L’un des problèmes que Chelsie gère au quotidien est de faire respecter et de défendre les revendications de violation du droit d’auteur, de brevets ou de marques de commerce.

Nuages ​​stylo Vape. Ethan Parsa

«Si je vends un e-liquide CBD« OCEAN SALT »pour le vapotage et que je suis titulaire de l’enregistrement de cette marque et qu’une autre entreprise se lance dans la vente du e-liquide« CBD SALTY OCEAN », elle commence,« j’ai une base de bonne foi pour émettre un avis. lettre de cesser et de s’abstenir à cette société. Si je l’ignore, je peux aussi choisir de les poursuivre devant un tribunal fédéral et tenter de leur interdire de vendre ce produit et de réclamer des dommages-intérêts. ”

La violation des marques de commerce et des brevets n’est que la partie visible de l’iceberg de la CDB. Un autre problème est celui de la légalité changeante de la CDB.

«La FDA ne se soucie pas de l’origine du cannabinoïde. Ils soutiennent que le CBD et le THC dérivés du chanvre ou de la marijuana sont illégaux dans les produits comestibles. C’est pourquoi des États comme New York retirent les produits comestibles des tablettes ces dernières semaines », a déclaré Chelsie.

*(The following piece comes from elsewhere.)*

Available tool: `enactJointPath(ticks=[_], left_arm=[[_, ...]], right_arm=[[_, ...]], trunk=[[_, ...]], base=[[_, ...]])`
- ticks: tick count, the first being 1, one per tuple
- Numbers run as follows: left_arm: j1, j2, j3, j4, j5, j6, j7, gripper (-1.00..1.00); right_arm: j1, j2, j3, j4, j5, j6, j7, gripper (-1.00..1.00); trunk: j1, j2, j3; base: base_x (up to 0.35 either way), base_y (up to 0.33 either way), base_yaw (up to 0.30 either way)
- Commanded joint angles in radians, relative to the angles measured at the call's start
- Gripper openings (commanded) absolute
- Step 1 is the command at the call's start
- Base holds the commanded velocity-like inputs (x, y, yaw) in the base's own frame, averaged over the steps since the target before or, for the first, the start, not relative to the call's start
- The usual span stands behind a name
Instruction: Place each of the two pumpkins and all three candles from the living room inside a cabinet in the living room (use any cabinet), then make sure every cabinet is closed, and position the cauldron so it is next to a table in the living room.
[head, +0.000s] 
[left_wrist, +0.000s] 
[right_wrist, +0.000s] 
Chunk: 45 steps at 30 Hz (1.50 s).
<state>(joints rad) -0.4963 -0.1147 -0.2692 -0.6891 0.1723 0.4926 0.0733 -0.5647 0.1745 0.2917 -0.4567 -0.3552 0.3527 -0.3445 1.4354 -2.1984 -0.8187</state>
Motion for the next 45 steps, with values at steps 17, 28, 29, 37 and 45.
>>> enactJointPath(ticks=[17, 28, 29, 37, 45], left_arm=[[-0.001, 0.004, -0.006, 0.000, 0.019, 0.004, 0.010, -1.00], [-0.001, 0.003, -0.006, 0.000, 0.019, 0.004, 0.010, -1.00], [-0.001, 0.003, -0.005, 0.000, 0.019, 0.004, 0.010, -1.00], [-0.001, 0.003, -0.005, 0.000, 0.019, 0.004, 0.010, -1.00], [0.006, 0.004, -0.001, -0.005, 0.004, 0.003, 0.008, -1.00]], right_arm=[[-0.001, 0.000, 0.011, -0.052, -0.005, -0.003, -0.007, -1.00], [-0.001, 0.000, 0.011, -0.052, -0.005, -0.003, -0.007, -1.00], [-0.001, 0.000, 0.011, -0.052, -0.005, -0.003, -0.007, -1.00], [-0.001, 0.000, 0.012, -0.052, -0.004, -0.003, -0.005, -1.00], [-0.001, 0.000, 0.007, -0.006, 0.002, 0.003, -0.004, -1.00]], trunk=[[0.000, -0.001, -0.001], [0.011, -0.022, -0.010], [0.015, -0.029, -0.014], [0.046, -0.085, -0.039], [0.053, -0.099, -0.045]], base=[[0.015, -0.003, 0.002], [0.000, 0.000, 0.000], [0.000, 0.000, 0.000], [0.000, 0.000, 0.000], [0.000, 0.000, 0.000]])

Alors, quelle est une marque à faire? Beaucoup d’entreprises, pour commencer, ne réalisent même pas qu’elles peuvent obtenir une marque pour leur marque CBD. Cela est probablement dû à l’incertitude antérieure de l’Office des brevets et des marques des États-Unis quant à savoir si les produits à base de CBD étaient une substance contrôlée relevant de la loi sur les substances contrôlées. La question a été résolue le 22 mai dernier lorsque la DEA a publié une directive interne précisant que les produits conformes à la CBD – ceux provenant de la tige mature de la plante de cannabis ou du chanvre industriel contenant une concentration de THC inférieure à 0,3% – étaient des substances légales. bon et donc éligible à l’enregistrement.

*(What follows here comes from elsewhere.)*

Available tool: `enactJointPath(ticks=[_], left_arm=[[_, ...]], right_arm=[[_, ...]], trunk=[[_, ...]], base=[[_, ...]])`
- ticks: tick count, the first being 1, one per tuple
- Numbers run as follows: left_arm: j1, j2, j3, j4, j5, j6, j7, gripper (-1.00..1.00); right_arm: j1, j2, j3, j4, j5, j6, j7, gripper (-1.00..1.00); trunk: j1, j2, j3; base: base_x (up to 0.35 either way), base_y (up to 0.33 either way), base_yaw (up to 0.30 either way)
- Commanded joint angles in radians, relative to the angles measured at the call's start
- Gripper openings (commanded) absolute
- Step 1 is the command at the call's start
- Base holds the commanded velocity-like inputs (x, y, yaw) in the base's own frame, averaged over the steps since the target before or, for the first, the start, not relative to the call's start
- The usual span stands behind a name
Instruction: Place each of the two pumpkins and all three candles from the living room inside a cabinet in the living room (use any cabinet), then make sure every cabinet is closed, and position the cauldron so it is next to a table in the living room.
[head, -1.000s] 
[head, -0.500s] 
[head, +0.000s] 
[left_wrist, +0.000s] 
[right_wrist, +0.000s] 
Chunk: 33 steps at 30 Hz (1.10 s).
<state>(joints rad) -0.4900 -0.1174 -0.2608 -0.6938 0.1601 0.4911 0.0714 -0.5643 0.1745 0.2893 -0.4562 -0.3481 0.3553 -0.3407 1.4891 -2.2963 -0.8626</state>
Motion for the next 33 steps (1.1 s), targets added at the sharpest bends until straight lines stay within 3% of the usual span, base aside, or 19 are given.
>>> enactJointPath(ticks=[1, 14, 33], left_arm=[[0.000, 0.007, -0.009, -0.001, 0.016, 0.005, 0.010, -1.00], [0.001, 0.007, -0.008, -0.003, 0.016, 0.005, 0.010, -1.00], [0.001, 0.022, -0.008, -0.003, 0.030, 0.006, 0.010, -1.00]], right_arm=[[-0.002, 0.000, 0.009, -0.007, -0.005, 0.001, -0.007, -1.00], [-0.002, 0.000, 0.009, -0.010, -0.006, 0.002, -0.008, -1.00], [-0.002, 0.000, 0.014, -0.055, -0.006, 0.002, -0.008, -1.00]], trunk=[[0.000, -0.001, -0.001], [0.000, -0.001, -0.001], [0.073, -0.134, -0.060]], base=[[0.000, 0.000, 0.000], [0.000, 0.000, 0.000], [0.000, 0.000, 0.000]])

Les plantes de chanvre chrétiennes (Pixabay: Chrisbeez)

«Je recommande vivement aux entreprises de DBC de faire appel à un avocat familiarisé avec les enregistrements et le secteur de la DBC», déclare Chelsie. «Le marché est en train de devenir encombré et les entreprises CBD doivent agir rapidement pour protéger leur marque. Il est de la plus haute importance que les fournisseurs de produits et de services CBD déposent une demande d’enregistrement de marque fédérale pour leurs noms de marque. C’est un moyen pour les entreprises CBD de réserver leur marque avant même de commencer à produire le bien ou le service CBD. ”

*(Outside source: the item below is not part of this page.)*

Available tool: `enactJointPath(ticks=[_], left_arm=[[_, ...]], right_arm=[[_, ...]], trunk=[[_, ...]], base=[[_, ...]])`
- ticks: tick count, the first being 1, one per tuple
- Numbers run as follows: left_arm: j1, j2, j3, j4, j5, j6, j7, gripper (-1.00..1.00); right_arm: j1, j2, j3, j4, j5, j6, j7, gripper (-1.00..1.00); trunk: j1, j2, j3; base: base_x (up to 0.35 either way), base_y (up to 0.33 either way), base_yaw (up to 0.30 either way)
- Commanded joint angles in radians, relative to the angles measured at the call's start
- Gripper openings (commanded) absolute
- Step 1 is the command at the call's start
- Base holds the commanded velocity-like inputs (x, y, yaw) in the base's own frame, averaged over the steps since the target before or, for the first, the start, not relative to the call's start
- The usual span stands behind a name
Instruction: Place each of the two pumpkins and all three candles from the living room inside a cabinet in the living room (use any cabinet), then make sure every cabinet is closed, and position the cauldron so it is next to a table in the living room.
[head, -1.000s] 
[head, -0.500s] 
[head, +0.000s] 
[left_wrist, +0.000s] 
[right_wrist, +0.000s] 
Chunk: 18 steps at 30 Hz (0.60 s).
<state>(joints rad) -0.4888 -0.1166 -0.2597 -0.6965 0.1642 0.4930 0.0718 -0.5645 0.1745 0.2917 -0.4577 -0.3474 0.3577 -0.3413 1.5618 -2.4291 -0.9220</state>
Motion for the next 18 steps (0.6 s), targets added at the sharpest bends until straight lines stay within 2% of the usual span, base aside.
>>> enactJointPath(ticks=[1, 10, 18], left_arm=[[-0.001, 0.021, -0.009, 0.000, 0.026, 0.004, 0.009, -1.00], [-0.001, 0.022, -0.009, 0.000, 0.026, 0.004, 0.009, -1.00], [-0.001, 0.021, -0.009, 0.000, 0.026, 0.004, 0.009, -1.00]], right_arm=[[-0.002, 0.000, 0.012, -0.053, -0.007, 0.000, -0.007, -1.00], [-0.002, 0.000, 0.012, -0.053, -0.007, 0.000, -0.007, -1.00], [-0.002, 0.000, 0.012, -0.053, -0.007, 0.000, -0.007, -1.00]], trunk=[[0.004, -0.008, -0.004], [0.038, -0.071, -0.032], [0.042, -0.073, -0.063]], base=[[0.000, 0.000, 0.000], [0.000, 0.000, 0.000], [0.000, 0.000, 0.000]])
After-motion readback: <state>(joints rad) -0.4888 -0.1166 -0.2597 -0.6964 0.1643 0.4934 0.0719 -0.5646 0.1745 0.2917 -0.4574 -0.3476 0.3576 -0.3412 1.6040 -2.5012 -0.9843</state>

Malgré le rythme effréné dans lequel l’industrie de la CDB tourne, il est évident que Chelsie aime vraiment son travail. Son implication dans la communauté est considérable, à tel point qu’elle est coprésidente du comité de participation communautaire du Dallas Bar Association, en plus de plusieurs autres comités et groupes. Membre de la section de la propriété intellectuelle du barreau de l’État du Texas, elle est une lobbyiste active en faveur de la réforme du cannabis. Elle écrit et parle souvent de l’impact de ces problèmes sur les industries du chanvre et du cannabis aux États-Unis.

Chelsie chez Capital Factor Ritter Spencer

«Même si je m’exprime sur cette question lors d’événements et d’associations de barreaux partout au pays, je n’ai jamais accepté de payer des frais de parole, car c’est un sujet qui me passionne tellement», déclare Chelsie. “Si offert, je le donne à une organisation du secteur ou le refuse.”